Friday, November 14, 2025
Tonight's picture was taken in November of 2007. Mattie was five years old and that day we walked down to the National Mall to watch the Veteran's Day parade. This was the first and last time we ever experienced this parade together. Mattie typically did not like crowds or loud noises, but since it was so simple for us to walk a few blocks from our home to attend, I am glad we tried it with him. I experienced many wonderful adventures with my Mattie Brown!

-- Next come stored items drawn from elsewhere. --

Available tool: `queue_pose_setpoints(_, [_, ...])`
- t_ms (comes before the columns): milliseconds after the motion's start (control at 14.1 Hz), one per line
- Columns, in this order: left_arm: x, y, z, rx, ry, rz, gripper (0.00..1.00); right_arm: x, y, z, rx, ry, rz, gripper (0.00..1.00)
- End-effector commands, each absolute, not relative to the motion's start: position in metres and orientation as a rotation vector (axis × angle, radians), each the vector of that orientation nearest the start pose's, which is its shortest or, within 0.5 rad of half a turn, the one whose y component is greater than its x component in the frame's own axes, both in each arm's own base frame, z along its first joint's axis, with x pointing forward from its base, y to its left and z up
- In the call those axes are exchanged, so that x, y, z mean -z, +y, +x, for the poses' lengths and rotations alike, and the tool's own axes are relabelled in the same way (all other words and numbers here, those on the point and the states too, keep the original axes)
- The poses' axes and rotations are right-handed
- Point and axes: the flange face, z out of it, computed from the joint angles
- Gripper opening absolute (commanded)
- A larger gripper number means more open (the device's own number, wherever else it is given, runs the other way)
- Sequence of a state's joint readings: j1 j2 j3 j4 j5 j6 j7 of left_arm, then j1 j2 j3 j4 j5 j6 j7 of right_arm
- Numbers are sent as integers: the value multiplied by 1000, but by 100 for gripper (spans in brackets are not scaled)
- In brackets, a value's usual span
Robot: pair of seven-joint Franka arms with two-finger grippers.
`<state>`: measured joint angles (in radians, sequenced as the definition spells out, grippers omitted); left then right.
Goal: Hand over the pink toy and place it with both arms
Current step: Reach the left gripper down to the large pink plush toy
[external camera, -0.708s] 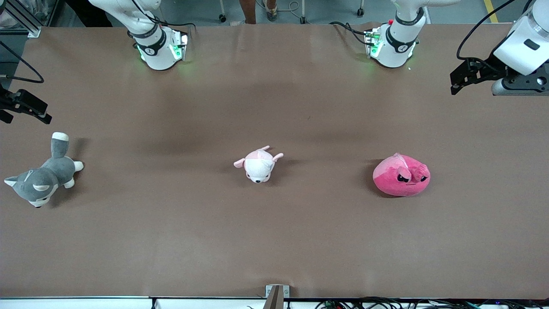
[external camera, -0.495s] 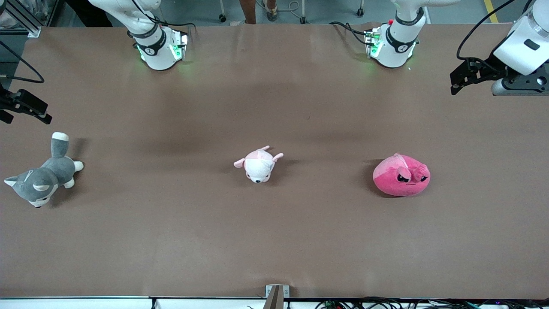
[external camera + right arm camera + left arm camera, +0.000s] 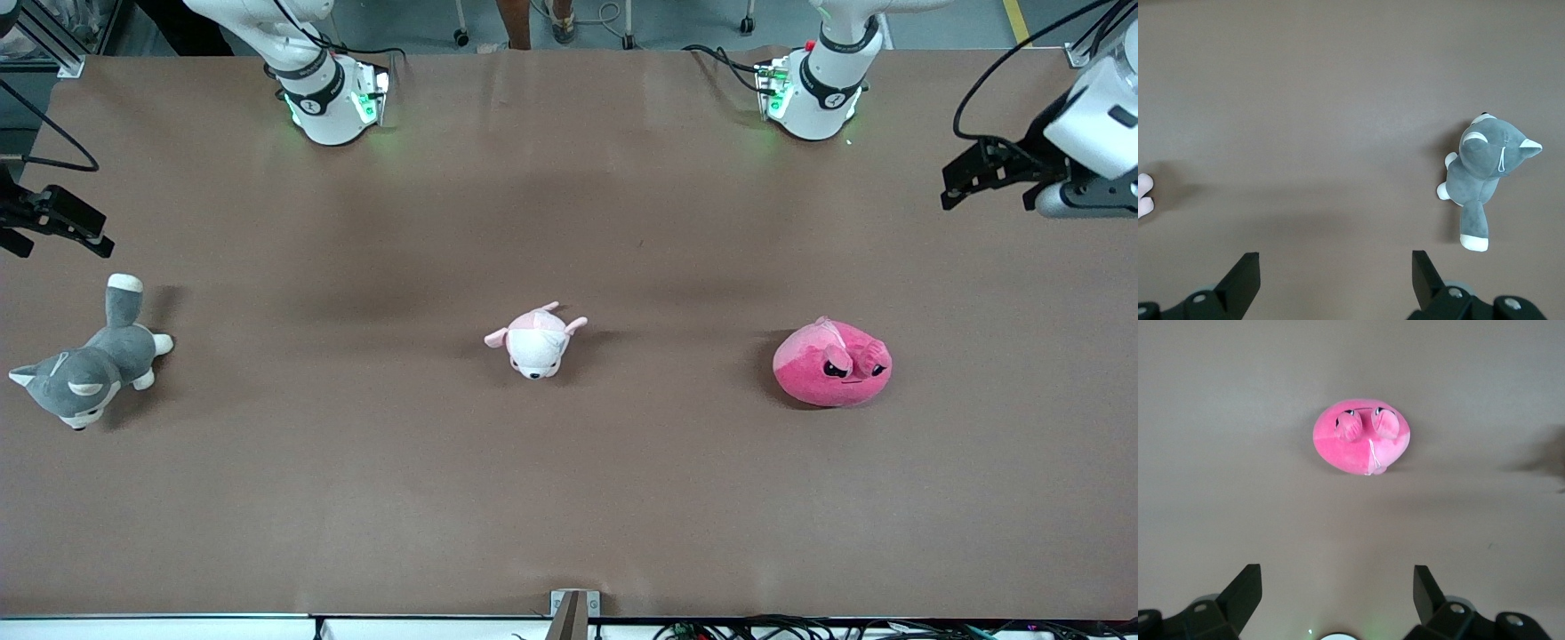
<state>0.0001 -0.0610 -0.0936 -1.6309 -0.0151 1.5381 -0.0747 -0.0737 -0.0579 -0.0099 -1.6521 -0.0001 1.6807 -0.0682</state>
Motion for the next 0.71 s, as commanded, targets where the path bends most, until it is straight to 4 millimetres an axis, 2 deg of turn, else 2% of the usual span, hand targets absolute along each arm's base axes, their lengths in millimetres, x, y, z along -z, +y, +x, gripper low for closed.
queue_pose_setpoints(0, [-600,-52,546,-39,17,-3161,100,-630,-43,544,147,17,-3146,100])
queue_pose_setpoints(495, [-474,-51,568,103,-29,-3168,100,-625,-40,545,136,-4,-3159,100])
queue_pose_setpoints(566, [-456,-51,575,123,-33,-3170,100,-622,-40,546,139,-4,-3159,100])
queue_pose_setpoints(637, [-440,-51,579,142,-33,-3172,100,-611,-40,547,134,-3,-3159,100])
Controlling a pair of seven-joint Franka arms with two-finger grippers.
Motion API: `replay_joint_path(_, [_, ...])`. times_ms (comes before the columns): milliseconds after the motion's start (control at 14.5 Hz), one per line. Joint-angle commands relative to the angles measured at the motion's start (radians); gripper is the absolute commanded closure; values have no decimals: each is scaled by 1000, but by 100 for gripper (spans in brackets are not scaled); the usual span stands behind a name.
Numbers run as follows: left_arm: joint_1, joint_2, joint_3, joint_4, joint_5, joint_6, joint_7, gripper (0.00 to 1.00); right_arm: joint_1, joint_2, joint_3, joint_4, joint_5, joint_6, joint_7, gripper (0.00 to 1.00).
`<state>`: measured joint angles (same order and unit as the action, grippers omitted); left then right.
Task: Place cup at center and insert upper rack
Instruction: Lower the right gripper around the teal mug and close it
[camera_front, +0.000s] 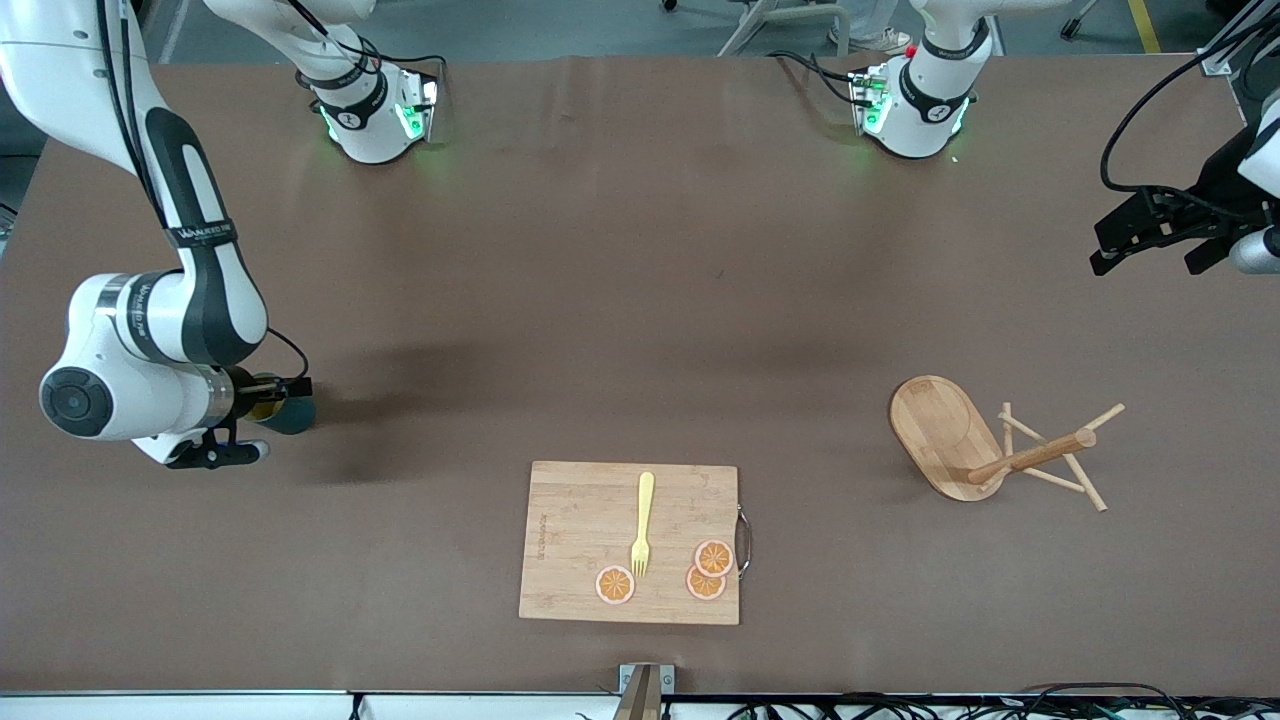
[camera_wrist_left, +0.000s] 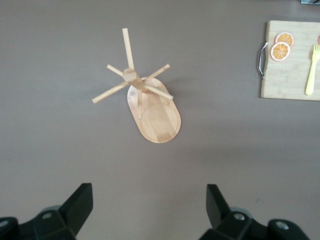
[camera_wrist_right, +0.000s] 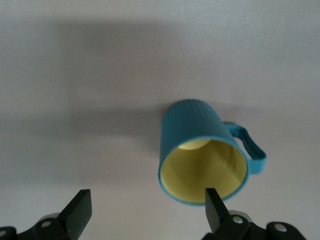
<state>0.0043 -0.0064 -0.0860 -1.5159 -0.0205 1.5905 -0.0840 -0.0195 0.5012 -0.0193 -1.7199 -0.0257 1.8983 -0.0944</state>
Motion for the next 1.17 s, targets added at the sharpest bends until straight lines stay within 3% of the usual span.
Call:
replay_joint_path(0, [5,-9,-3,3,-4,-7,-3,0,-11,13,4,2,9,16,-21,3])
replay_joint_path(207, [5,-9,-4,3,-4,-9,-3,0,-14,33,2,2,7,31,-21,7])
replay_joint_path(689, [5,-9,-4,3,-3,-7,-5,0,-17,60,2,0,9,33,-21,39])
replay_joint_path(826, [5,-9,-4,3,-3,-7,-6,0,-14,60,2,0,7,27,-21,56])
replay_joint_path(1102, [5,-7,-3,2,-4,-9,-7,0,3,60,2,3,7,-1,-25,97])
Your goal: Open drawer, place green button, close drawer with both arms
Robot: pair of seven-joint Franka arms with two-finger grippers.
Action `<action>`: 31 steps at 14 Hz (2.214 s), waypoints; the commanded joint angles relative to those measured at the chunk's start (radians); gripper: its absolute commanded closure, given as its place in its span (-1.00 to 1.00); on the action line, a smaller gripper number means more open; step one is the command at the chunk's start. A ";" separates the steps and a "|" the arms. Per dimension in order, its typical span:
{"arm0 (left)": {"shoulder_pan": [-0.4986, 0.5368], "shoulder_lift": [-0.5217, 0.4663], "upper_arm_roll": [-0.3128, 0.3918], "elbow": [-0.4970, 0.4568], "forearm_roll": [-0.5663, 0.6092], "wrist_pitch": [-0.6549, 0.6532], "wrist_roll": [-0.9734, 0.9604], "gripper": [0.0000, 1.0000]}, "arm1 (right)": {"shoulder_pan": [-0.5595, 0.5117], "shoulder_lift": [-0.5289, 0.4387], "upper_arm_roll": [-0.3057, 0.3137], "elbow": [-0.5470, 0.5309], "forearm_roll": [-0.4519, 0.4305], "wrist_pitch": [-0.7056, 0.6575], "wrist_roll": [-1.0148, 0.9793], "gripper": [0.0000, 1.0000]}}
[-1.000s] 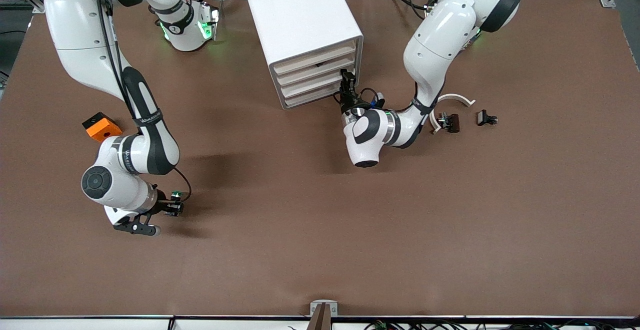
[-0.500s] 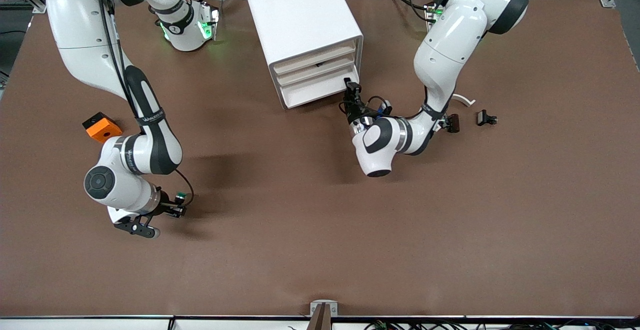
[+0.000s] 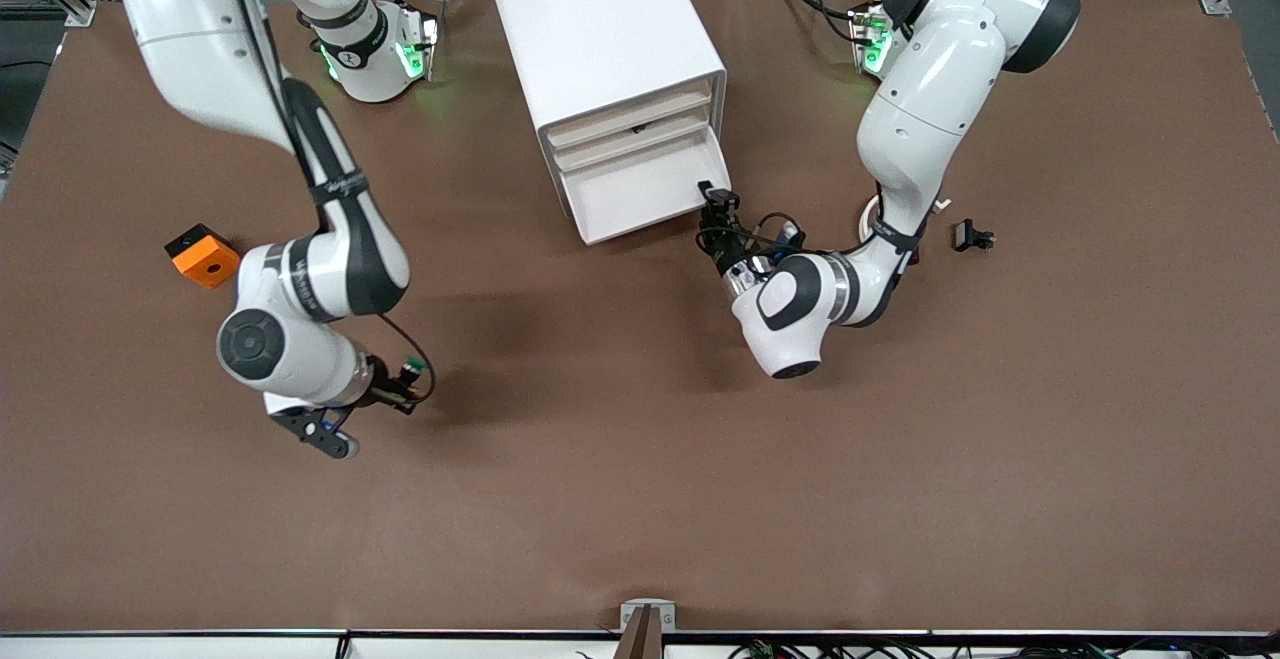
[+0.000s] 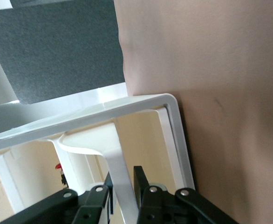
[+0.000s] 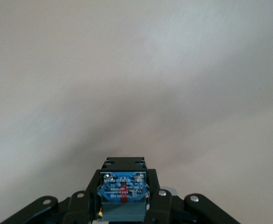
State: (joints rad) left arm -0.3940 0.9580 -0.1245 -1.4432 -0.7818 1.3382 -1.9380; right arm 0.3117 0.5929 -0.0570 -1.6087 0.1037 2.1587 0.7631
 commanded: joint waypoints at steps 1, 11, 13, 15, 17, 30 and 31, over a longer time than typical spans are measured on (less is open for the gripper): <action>0.036 0.002 0.000 0.050 -0.025 -0.010 -0.006 0.59 | 0.130 -0.116 -0.010 -0.089 0.014 -0.008 0.236 1.00; 0.087 0.007 0.000 0.061 -0.031 0.048 -0.001 -0.78 | 0.526 -0.133 -0.010 -0.068 0.013 0.003 0.755 1.00; 0.087 0.008 0.000 0.063 -0.031 0.048 -0.001 -1.00 | 0.567 -0.133 -0.012 -0.066 0.013 0.004 0.762 1.00; 0.087 0.007 0.000 0.063 -0.027 0.050 0.005 -1.00 | 0.610 -0.131 -0.012 -0.059 0.010 0.007 0.762 1.00; 0.096 -0.002 0.000 0.063 -0.022 0.053 0.007 -1.00 | 0.633 -0.125 -0.012 -0.057 0.010 0.022 0.763 1.00; 0.095 -0.182 0.014 0.133 0.151 0.116 0.498 -1.00 | 0.704 -0.029 -0.014 -0.057 -0.004 0.148 0.930 1.00; 0.092 -0.194 0.009 0.133 0.180 0.140 0.555 -1.00 | 0.710 -0.019 -0.015 -0.057 -0.004 0.150 0.933 1.00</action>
State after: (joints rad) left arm -0.2882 0.8095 -0.1196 -1.2989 -0.6590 1.4371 -1.4921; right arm 1.0013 0.5585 -0.0608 -1.6685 0.1033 2.3049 1.6693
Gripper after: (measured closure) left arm 0.000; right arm 0.586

Quote of the day: But not remembering him didn't stop me from missing him. I knew what it was like to have that absence in my life. ~ Leslie North
On Friday's my dad's visiting nurse comes to our home to assess his pressure sore. I have been dealing with this sore for weeks. As of next week, we are getting discharged from her services, because insurance deems he no longer needs to be followed medically. That maybe the case, but that doesn't mean his condition is cleared up and with my dad's skin, if I am not vigilant, this sore could easily reform. I truly wonder how other caregivers manage all this stuff alone. Fortunately I am no stranger to wound care, but to me it is simply frustrating. The system truly doesn't benefit the patient, and forget the caregiver. We are not even on the radar scope. Yet in all reality caregivers save health insurers LOTS of money with our unpaid services and devotion.
Later this morning my good friend came over to visit. She brought all sorts of baked breads, which is something she used to do for me when Mattie was in the hospital. For the most part, I keep everyone in my life at a distance. Not because I do not value them, I do, but being around people who have more normal lives than my own sets me off, and it reminds me tenfold how different my existence is.... whether it be childhood cancer, child loss, a painful divorce, facing life and a future single, and 24/7 caregiving. So while I used to see this particular friend weekly and get together with other friends on a regular basis, I see NO ONE NOW. To me this is the number one telltale sign of someone who is traumatized. You turn inward, because of the incredible need to self protect.
I haven't walked my neighborhood since Sunny died (January 2024). I just don't have the desire! I enjoyed my walks with Sunny and miss his daily. But my friend got me out today and frankly I wasn't sure I could walk or even keep up with her. I held my own and we walked 5 miles together. In my heyday with Sunny, this was a typical daily walk! After our walk, we took my mom out for tea together. When I arrived at Starbuck's the general manager greeted me and literally said.... you look wonderful today. He knows I am a caregiver and looks out for me and my mom. I attribute his comment to the fact that I got fresh air and exercised, and probably had color in my face from all that activity.
When I met with my doctor recently he asked me to go back to my walking routine. He is encouraging this not necessarily for my physical health, but for my mental health. He is aware of all the horrific things I have endured over the last few years and is concerned that all that has happened to me is getting bottled up inside, because I do not have the time to focus on myself or an outlet to channel all this anger, loss, and grief. Which is why he is telling me to walk. How do I feel after today's walk? Well I guess I will find out tomorrow, but at the moment, I can say that I still appreciate trees, greenery, and the natural beauty around me. All the wonderful things I learned to love while raising Mattie.